Friday, July 14, 2017

Maia Week #1 Battle Report

Maia is one week old as of yesterday and everyone is doing well. Rebecca has dibs on the birth story and days in the hospital, so I can skip ahead to the days spent since we got home on Sunday afternoon.

Babies have to eat 8 times a day in the beginning, and some early concerns about Maia's weight and ability to breastfeed resulted in a byzantine progression of feeding steps requiring two people. This involved boobs, pumps, and syringes, such that each feeding took 1 - 1.5 hours for both of us to accomplish (8 - 12 hours per day).

Boiling down to pure logistics, caring for a newborn is really just a discrete calculus of hours in the day. With a fixed number of hours required for feeding both the baby and yourself (which you can overlap if you are a pro like me), what you do with your "free time" really comes down to how many hours of sleep you want to get. Every hour you spend doing something fun is an hour of sleep you'll never get back.

For the most part, my free time has all gone towards sleeping and critical errands, a far cry from the week I played Far Cry 3 for 6 straight hours a day. As a result, I am constantly tired, but definitely not sleep-deprived, and reserve a little bit of "me" time for sorting through 8 million photographs, updating this blog for you worthy readers, replying sporadically to work emails, and rereading the Chronicles of Prydain by Lloyd Alexander to verify that they are a safe recommendation for reading by Anna's precocious youngsters.

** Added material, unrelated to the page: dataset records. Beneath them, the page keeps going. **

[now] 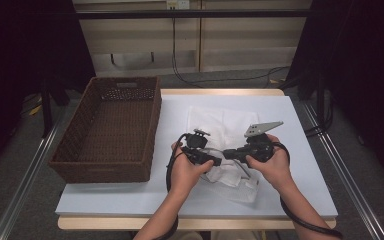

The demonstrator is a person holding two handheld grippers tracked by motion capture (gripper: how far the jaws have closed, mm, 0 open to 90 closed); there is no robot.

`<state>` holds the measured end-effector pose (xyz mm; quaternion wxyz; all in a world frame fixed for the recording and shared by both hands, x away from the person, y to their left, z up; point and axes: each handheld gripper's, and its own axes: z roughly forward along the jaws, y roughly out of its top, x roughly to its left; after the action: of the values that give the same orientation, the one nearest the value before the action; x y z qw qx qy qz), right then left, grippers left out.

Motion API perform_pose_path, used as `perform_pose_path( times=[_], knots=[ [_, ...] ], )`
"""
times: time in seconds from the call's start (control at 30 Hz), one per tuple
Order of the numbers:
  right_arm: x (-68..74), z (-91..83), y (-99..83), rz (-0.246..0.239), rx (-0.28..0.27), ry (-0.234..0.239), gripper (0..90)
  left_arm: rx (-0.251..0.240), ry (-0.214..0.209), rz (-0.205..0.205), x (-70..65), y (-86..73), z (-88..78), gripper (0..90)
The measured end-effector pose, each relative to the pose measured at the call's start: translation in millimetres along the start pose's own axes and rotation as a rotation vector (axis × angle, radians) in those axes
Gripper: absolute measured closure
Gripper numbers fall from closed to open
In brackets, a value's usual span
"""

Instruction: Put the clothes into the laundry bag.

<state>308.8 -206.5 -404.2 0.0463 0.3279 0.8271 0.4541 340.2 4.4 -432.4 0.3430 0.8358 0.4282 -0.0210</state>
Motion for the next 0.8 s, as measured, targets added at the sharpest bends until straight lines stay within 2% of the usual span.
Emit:
perform_pose_path(
  times=[0.03, 0.13, 0.17, 0.3, 0.33, 0.37, 0.4, 0.47, 0.53, 0.63, 0.7, 0.73, 0.8],
  knots=[
    [0.1, 0.3, -0.1, -0.002, 0.000, 0.000, 90.0, 0.002, 0.018, 0.002, -0.8, -0.6, -0.9, 31.0],
    [0.3, 0.3, 0.1, -0.001, 0.000, -0.001, 90.0, 0.015, 0.033, 0.006, -1.7, -2.2, -3.9, 24.1],
    [0.1, 0.3, 0.1, -0.001, 0.000, -0.001, 90.0, 0.038, 0.040, 0.013, -1.2, -3.0, -5.0, 21.5],
    [-0.2, 0.7, -0.5, 0.000, 0.000, -0.006, 90.0, 0.045, 0.037, -0.001, -4.2, -7.2, -4.3, 19.2],
    [-0.3, 1.0, -0.8, 0.001, 0.003, -0.002, 90.0, 0.061, 0.044, 0.022, -4.2, -7.9, -4.7, 18.7],
    [-0.1, 1.0, -0.9, 0.000, 0.005, -0.005, 90.0, 0.055, 0.043, 0.008, -6.1, -8.8, -4.2, 18.7],
    [-0.2, 1.1, -1.0, 0.000, 0.005, -0.006, 90.0, 0.076, 0.047, 0.022, -5.4, -9.1, -5.5, 18.7],
    [-0.7, 0.6, -1.2, 0.000, 0.004, -0.007, 90.0, 0.061, 0.055, 0.008, -8.0, -10.4, -5.3, 18.7],
    [-1.0, 0.0, -1.4, 0.000, 0.004, -0.009, 90.0, 0.079, 0.056, 0.029, -8.6, -10.7, -5.6, 18.6],
    [-0.8, 0.2, -1.5, 0.000, 0.003, -0.006, 90.0, 0.089, 0.083, 0.028, -7.6, -12.7, -1.2, 19.4],
    [-0.2, 1.1, -1.7, -0.003, 0.005, -0.006, 90.0, 0.084, 0.080, 0.019, -7.1, -15.1, 3.1, 20.7],
    [0.1, 1.3, -1.7, -0.002, 0.006, -0.006, 90.0, 0.088, 0.068, 0.027, -6.4, -16.2, 5.4, 21.4],
    [0.1, 1.4, -1.7, -0.001, 0.005, -0.006, 90.0, 0.077, 0.063, 0.028, -5.5, -18.1, 9.6, 30.8]
  ],
)
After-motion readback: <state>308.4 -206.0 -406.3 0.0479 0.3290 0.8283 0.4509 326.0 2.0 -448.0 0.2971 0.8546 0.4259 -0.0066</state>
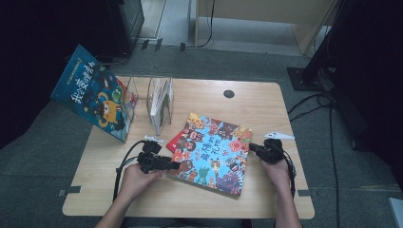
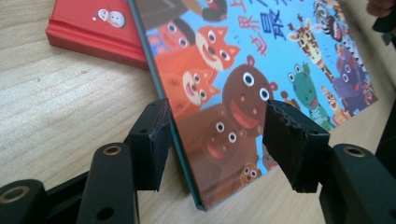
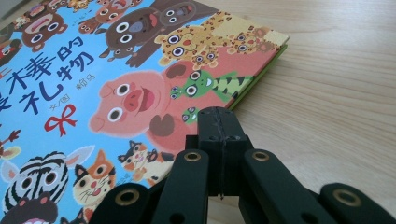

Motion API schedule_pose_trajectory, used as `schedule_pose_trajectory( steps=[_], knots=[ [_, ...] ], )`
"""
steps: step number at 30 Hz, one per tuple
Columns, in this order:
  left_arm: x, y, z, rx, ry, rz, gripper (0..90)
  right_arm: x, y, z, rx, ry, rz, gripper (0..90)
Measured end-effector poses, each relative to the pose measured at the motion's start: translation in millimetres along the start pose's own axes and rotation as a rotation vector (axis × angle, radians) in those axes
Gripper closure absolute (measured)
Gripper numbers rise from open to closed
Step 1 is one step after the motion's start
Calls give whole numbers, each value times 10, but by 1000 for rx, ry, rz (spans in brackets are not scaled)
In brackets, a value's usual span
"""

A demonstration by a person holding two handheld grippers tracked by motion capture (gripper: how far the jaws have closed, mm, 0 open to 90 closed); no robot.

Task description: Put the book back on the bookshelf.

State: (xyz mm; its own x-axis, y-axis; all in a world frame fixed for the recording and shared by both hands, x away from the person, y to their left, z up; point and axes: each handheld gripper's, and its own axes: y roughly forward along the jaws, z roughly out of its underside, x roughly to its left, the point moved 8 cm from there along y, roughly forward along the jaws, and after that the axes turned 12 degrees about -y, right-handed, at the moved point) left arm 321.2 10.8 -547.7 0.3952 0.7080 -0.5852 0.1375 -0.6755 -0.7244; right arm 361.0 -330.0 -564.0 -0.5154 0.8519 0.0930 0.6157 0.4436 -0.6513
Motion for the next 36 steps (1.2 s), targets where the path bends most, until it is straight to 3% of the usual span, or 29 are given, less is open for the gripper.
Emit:
schedule_pose_trajectory(
  steps=[9,14,22,29,36],
  knots=[
    [4,-12,54,-10,-9,-4,429,48,53,-55,17,-15,-20,900],
    [32,34,40,-6,-9,-34,421,97,89,-84,21,-30,-34,900],
    [5,-3,122,21,-21,-51,425,165,106,-95,32,-51,-62,900],
    [-34,-39,239,41,-43,-42,425,223,117,-99,38,-67,-84,900],
    [-30,-33,261,35,-2,-82,428,258,128,-105,42,-81,-97,900]
  ],
)
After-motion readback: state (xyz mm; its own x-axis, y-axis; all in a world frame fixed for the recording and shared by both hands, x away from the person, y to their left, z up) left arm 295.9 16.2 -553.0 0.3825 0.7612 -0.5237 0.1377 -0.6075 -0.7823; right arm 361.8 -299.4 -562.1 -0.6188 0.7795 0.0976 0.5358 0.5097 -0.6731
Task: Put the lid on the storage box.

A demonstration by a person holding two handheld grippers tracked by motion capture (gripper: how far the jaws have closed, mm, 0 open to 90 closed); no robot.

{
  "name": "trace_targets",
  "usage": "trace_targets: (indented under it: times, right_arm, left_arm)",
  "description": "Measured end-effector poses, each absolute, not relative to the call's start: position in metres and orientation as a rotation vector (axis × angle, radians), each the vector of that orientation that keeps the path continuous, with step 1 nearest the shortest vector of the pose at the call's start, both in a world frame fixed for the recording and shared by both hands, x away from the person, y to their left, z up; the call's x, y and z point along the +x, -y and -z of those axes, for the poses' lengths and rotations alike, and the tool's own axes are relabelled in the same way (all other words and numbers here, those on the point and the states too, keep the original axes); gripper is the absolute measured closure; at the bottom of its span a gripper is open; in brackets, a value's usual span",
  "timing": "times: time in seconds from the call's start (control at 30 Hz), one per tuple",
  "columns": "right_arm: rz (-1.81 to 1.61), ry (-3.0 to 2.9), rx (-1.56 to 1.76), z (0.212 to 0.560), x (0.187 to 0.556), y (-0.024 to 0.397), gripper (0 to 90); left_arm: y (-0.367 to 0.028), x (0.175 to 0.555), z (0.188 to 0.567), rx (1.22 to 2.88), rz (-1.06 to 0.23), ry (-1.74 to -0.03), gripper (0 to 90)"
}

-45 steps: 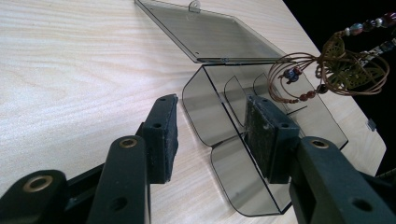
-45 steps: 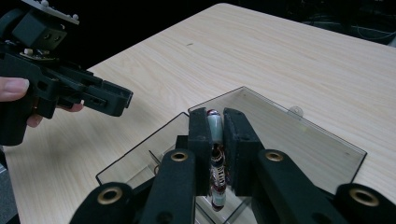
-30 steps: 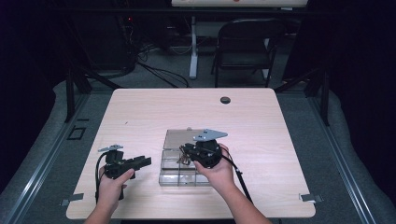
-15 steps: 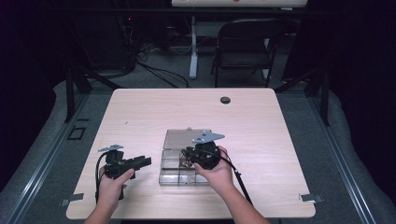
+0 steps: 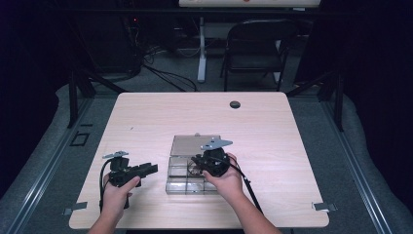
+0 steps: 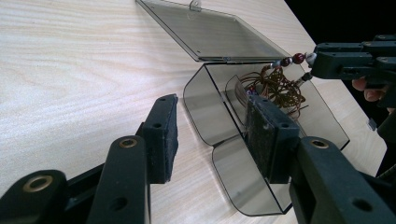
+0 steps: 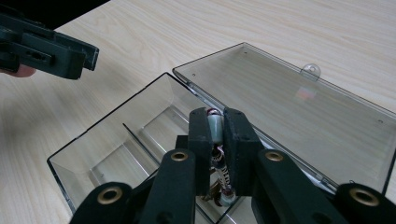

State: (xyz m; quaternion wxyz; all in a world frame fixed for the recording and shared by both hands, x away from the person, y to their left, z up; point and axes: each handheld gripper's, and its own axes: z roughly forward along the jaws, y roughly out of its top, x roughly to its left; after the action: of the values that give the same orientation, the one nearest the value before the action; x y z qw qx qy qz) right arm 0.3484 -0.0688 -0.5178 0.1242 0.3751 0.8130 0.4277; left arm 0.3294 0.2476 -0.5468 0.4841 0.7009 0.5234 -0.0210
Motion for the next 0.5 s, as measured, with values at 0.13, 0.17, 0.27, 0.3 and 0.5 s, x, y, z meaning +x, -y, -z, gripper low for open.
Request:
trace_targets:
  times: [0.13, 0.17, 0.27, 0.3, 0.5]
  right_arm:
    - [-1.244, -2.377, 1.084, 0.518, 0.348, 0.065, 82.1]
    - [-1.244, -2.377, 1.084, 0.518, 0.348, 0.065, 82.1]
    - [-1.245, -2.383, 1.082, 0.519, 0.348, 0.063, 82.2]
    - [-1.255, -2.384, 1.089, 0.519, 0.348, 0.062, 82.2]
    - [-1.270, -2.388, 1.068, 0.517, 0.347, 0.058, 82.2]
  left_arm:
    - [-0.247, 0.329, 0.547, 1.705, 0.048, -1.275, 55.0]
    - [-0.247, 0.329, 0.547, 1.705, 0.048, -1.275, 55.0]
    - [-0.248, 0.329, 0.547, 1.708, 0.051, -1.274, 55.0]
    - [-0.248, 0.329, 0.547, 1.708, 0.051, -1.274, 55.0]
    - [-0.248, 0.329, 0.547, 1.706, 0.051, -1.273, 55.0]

After getting an "A+" from the lactation consultants we visited with today and the extrapolation that Maia will regain her birth weight far ahead of schedule, our feeding time should drop down to about 30-40 minutes in each sitting, during which Rebecca will feed Maia with her magical founts of life-giving mana and I will tackle small household chores like cleaning dishes, starting laundry loads, or fixing the slowly dripping toilet tank. This will increase the amount of sleep we get and pave the way for non-sick visitors to stop by (Maia has met both sets of grandparents so far).

Being a dad is pretty easy so far, especially since Maia is a very calm baby who communicates her needs well and doesn't get dramatic about much. She spends a lot of alert time looking around at the beauty of her parents and our 1978 Sterling house decor and rarely wakes up in distress. She has only seriously cried a couple times and spends the rest of the time being super cute. She is an overachiever in all medical tests performed on her, but I'll be totally content even if that is the most overachieving she ever does in her long life to come.